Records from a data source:

++++++++

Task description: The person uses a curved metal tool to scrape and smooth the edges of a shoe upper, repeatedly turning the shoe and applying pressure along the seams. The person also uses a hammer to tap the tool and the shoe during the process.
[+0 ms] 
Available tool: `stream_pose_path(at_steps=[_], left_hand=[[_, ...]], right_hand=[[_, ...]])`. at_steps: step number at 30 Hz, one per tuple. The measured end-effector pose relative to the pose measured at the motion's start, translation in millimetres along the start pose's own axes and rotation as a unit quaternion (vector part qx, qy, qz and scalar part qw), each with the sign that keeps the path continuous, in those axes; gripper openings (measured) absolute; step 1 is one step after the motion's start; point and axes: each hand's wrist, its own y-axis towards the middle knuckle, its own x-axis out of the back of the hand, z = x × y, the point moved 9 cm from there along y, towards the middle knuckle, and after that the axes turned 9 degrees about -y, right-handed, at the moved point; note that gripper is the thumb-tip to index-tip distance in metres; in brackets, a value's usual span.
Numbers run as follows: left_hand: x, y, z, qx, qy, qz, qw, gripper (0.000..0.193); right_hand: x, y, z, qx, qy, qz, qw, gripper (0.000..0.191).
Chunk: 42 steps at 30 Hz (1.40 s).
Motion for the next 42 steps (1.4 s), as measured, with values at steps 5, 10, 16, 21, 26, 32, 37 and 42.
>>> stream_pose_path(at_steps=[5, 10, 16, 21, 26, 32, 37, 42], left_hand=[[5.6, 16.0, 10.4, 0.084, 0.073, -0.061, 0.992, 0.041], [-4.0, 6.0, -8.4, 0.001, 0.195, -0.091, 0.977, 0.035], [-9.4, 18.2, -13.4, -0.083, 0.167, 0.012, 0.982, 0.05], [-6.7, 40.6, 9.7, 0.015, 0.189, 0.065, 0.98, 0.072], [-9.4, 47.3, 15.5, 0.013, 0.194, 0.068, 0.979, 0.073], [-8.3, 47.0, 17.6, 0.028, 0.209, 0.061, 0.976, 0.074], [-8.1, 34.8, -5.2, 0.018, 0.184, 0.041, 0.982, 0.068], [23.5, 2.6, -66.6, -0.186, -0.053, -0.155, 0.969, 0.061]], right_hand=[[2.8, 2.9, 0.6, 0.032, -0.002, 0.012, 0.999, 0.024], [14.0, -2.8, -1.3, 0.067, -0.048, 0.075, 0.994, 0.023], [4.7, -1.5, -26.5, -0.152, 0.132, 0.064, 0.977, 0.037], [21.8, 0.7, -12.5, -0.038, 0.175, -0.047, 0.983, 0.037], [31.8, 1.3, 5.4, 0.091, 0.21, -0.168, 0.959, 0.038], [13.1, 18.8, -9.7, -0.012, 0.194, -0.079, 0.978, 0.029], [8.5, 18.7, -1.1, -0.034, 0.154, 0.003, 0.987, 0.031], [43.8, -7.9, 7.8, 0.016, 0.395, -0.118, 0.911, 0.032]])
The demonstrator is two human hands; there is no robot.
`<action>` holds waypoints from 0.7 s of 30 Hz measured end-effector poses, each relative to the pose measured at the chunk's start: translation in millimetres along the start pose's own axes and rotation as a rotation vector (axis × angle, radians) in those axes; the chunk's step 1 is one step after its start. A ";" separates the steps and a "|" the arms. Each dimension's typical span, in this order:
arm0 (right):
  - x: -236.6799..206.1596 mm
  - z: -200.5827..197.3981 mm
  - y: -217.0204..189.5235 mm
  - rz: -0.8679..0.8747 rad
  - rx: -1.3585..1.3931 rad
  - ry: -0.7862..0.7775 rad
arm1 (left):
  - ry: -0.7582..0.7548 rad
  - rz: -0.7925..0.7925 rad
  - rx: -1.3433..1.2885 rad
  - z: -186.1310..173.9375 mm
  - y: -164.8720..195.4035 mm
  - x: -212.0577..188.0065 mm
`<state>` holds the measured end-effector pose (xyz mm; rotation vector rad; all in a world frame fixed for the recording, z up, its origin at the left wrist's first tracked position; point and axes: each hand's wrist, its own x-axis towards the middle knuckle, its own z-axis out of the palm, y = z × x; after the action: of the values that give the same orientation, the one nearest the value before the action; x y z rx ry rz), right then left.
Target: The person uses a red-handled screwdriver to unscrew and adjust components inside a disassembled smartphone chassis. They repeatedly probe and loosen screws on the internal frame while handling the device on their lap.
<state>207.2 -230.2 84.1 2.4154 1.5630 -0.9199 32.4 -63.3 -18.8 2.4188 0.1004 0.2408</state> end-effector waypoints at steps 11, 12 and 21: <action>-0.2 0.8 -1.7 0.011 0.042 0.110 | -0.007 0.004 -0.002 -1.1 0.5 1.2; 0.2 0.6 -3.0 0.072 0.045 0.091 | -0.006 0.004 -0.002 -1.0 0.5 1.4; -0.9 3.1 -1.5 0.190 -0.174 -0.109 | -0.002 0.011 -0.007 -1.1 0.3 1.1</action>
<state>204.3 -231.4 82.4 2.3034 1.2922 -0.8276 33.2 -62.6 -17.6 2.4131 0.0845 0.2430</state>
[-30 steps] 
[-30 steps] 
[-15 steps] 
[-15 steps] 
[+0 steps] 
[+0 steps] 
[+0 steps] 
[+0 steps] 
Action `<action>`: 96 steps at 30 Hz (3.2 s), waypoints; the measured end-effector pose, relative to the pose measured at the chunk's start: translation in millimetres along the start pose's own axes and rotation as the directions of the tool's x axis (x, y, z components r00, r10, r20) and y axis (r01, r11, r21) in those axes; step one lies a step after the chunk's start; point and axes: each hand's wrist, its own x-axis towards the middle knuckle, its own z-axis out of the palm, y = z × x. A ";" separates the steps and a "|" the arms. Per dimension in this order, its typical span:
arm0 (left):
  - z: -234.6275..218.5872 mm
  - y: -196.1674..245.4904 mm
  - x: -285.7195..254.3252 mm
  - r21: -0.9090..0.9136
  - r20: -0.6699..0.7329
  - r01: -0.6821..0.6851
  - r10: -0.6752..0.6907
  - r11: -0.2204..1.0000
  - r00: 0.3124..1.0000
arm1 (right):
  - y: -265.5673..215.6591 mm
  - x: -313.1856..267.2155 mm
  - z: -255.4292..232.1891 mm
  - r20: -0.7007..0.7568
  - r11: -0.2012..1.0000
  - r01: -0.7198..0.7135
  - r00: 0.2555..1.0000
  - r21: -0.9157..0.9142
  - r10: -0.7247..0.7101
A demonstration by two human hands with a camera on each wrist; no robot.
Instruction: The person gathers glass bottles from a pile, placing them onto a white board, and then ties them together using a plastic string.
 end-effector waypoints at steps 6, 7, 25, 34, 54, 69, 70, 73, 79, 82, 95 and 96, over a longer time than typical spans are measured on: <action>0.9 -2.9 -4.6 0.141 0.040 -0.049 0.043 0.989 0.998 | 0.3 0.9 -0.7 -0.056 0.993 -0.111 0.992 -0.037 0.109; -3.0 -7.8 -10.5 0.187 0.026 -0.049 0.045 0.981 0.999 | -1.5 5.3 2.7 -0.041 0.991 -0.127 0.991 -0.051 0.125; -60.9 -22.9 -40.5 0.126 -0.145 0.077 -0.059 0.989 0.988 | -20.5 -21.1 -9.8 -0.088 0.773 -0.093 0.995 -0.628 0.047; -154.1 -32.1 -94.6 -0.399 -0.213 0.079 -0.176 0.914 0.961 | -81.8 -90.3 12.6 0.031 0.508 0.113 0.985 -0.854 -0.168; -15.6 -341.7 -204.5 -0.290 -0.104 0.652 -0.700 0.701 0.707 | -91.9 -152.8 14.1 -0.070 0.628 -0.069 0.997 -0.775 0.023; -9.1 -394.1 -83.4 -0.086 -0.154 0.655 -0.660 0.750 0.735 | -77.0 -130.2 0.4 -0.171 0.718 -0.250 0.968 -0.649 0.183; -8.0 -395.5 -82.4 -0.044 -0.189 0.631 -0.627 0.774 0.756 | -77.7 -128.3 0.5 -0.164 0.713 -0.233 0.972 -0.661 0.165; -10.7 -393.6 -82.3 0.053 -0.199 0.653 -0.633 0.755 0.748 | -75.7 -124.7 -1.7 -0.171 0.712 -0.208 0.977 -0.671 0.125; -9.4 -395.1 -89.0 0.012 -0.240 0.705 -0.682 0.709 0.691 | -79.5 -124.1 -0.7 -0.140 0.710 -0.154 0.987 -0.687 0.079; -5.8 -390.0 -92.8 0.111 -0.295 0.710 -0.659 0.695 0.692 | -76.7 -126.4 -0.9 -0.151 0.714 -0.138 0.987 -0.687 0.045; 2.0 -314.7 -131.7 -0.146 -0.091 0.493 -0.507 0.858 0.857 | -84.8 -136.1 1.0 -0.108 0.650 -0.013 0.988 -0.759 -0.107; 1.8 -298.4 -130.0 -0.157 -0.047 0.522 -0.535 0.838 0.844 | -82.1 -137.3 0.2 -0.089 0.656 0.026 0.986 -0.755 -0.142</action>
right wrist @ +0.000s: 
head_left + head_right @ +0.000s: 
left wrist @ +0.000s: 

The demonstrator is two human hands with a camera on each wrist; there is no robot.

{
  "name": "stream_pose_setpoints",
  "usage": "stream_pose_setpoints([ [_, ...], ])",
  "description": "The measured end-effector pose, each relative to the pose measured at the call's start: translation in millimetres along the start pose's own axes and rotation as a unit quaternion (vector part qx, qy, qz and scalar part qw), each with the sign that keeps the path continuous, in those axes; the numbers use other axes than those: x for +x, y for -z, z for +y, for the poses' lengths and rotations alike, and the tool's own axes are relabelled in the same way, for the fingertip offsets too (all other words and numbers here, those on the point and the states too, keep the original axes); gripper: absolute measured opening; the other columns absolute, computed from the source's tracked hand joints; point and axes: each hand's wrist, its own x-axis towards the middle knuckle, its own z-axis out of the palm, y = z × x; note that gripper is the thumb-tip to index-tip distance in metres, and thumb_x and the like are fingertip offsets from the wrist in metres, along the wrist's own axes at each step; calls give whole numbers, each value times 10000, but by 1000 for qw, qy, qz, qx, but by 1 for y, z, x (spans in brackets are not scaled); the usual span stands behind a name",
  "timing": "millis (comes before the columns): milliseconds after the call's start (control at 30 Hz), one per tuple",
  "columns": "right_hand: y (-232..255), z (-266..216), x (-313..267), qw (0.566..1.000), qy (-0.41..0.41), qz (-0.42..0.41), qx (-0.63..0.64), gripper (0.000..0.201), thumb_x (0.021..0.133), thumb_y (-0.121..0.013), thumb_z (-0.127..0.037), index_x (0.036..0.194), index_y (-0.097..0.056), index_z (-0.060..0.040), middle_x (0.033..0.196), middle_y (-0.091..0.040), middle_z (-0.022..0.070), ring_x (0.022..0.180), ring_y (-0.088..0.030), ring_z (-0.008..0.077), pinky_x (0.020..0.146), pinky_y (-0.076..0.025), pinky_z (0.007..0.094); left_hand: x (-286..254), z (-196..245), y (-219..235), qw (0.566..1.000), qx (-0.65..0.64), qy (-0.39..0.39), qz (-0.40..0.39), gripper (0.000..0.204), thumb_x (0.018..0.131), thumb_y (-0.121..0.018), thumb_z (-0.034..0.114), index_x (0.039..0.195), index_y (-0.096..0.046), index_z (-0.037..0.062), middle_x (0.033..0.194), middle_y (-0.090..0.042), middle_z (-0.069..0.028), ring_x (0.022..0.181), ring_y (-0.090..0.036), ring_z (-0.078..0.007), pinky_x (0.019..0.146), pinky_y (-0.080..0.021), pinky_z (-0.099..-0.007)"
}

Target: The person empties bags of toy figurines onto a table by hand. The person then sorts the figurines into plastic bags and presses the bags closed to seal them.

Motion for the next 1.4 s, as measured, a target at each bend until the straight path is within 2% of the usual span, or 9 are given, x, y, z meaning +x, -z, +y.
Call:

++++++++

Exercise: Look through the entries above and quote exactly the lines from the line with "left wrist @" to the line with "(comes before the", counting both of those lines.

Response:
left wrist @ +0.000s: 

The demonstrator is two human hands with a camera on each wrist; there is no robot.

{
  "name": "stream_pose_setpoints",
  "usage": "stream_pose_setpoints([ [_, ...], ])",
  "description": "The measured end-effector pose, each relative to the pose measured at the call's start: translation in millimetres along the start pose's own axes and rotation as a unit quaternion (vector part qx, qy, qz and scalar part qw), each with the sign that keeps the path continuous, in those axes; the numbers use other axes than those: x for +x, y for -z, z for +y, for the poses' lengths and rotations alike, and the tool's own axes are relabelled in the same way, for the fingertip offsets too (all other words and numbers here, those on the point and the states too, keep the original axes); gripper: absolute measured opening; the other columns absolute, computed from the source's tracked hand joints; point and axes: each hand's wrist, its own x-axis towards the middle knuckle, its own z-axis out of the palm, y = z × x; note that gripper is the thumb-tip to index-tip distance in metres, and thumb_x and the like are fingertip offsets from the wrist in metres, along the wrist's own axes at each step; calls give whole numbers, each value times 10000, but by 1000 for qw, qy, qz, qx, but by 1 for y, z, x (spans in brackets are not scaled); the usual span stands behind a name",
  "timing": "millis (comes before the columns): milliseconds after the call's start (control at 30 Hz), one per tuple",

No more work is left in this exercise.